Alors j'ai bien pris soin de vider l'huile d'olive dans un pot lyonnais et j'ai essayé de bidouiller un niveau à bulle éphémère. En faisant ça, j'ai soudain pensé à une pub du moment dans les rues de la ville. C'est pour Cuisinella. Il y a une femme sur le plan de travail de sa cuisine ; elle porte un chapeau blanc et un bikini vichy rouge. Elle est allongée sur le ventre, comme à la plage ; à l'horizontal justement ! Et son homme est en maillot aussi et il aime lui verser très généreusement le contenu d'une bouteille d'huile d'olive sur la peau du dos. Et un peu plus bas aussi, sur sa croupe. Et ils se marrent bien tous les deux. C'est la province ici, alors le message est plutôt direct.
Et si j'ai pensé à cette pub-là c'est peut-être parce que faire l'amour c'est comme bricoler ensemble. Et l'inverse aussi, tu dis.
Bon, ta petite bouteille d'huile, là, elle était finalement trop opaque. Mais il y avait peut-être une appli mobile pour faire ça, je me suis dit.

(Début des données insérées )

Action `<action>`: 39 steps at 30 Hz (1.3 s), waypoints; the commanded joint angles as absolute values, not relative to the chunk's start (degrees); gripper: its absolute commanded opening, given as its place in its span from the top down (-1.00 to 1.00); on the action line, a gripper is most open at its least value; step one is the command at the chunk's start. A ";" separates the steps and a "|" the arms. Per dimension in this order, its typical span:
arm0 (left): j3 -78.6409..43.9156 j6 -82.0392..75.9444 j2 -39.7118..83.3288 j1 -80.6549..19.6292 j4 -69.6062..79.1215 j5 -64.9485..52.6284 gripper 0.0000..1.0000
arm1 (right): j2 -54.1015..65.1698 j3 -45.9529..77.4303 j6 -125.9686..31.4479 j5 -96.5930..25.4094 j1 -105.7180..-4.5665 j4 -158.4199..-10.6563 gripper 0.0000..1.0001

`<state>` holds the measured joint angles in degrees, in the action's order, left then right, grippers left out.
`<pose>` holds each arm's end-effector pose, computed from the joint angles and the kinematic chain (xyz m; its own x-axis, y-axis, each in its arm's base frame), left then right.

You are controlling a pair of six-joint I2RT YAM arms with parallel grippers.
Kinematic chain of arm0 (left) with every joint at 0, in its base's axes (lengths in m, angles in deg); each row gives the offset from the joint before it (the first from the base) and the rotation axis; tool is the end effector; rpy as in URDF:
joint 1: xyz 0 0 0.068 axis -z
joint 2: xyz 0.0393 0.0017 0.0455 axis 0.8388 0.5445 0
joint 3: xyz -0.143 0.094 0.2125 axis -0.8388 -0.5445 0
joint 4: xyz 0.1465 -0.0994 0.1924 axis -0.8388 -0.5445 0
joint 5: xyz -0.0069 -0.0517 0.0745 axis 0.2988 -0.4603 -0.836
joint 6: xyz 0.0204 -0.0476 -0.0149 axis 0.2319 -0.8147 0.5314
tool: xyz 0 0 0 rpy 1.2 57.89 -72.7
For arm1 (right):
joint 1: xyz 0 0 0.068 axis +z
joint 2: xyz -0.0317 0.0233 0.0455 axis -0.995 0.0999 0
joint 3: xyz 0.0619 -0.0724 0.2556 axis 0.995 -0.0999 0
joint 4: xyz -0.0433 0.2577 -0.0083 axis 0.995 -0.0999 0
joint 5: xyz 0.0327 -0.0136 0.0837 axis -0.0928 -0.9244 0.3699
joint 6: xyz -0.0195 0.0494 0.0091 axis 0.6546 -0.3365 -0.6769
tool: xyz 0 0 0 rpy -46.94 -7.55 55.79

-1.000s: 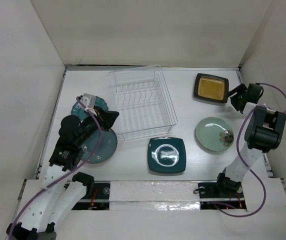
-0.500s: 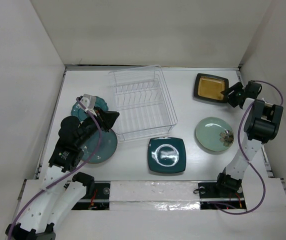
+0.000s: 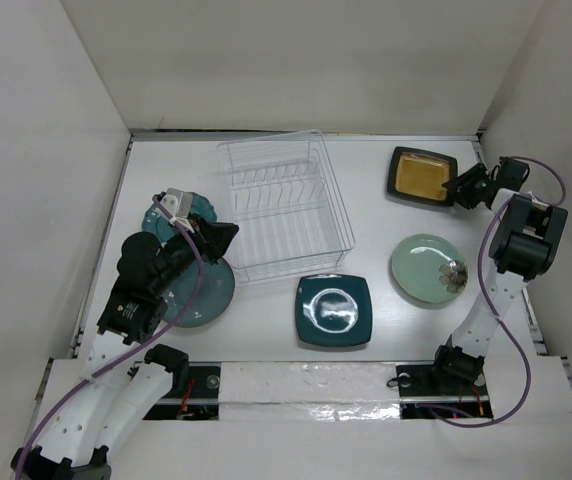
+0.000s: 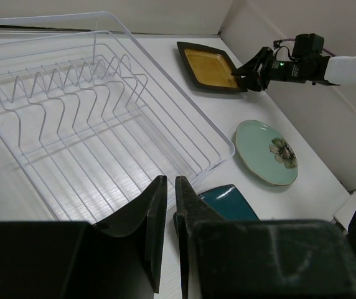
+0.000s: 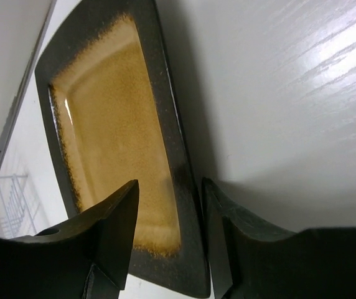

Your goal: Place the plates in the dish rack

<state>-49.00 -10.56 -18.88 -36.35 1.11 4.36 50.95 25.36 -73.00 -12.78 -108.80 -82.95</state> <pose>0.1344 -0.0629 0.3565 -0.1417 -0.2776 -0.9502 0.6224 0.7214 -0.3036 0.4447 -0.1832 0.1417 -0.4922 0.7345 -0.4672 0.3212 0.6520 0.6868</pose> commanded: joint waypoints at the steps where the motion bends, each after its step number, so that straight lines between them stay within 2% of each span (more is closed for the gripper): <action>1: -46.03 -9.84 -19.14 -36.01 3.27 4.21 0.82 | 49.27 22.75 -71.21 -11.84 -108.26 -85.37 0.00; 9: -46.29 -10.10 -19.58 -36.01 3.62 4.74 0.82 | 41.44 13.15 -70.94 -14.58 -104.22 -81.49 0.19; 12: -46.29 -10.10 -19.93 -36.01 3.53 4.65 0.81 | 40.38 10.34 -70.68 -14.41 -103.08 -80.60 0.18; 14: -46.38 -10.10 -20.02 -36.01 3.53 4.65 0.81 | 38.54 8.41 -70.68 -14.49 -103.08 -78.94 0.03; 15: -46.38 -10.10 -19.94 -36.01 3.53 4.65 0.81 | 37.93 7.44 -70.94 -14.67 -103.08 -78.15 -0.33; 16: -46.38 -10.10 -19.85 -36.01 3.62 4.74 0.81 | 37.49 6.12 -70.94 -15.02 -103.08 -77.01 -0.46; 18: -46.46 -10.19 -19.76 -36.01 3.62 4.91 0.81 | 37.04 5.76 -71.29 -15.11 -103.69 -76.65 -0.61; 22: -46.38 -10.01 -19.85 -36.01 3.45 4.56 0.81 | 38.27 5.06 -72.96 -14.32 -104.22 -71.83 -0.61; 31: -46.20 -9.92 -19.23 -36.01 3.44 4.30 0.81 | 43.88 9.80 -76.92 -9.76 -104.75 -71.28 -0.42; 38: -46.29 -9.84 -18.97 -36.01 3.36 4.03 0.81 | 48.37 8.49 -84.82 -4.65 -104.75 -62.42 -0.01; 39: -46.29 -9.84 -18.79 -36.01 3.36 4.04 0.81 | 48.47 8.14 -86.40 -4.56 -104.75 -61.45 0.14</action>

– Dis, tu sais s'il y a une appli mobile pour ça ?, je t'ai demandé.
Mais, là, tu étais avec ton ipad.
"Affiche les angles, étalonnage, pas de pub, notification sonore… " Et hop, en deux clics, j'ai trouvé, j'ai téléchargé un niveau à bulle sur mon mobile. Parce que depuis que je l'ai bidouillé aussi il n'a plus du tout la mémoire qui sature mon mobile.
Et tous les deux on a aimé reparler de corrida et de bricolage. Et le lendemain tu es venue avec moi chez Bricoman pour un nouveau projet de création : une varangue au bord du jardin.
– Une varangue c'est un peu comme une véranda dans les maisons créoles, je t'ai dit. Et avec plein d'orchidées dedans, j'ai ajouté.
– Ah ! moi, ça me fait penser à un lit à baldaquin, tu as dit quand tu as imaginé ce que je voulais faire, là.
***
Photo : le toit de la nouvelle création. En cours de construction, là.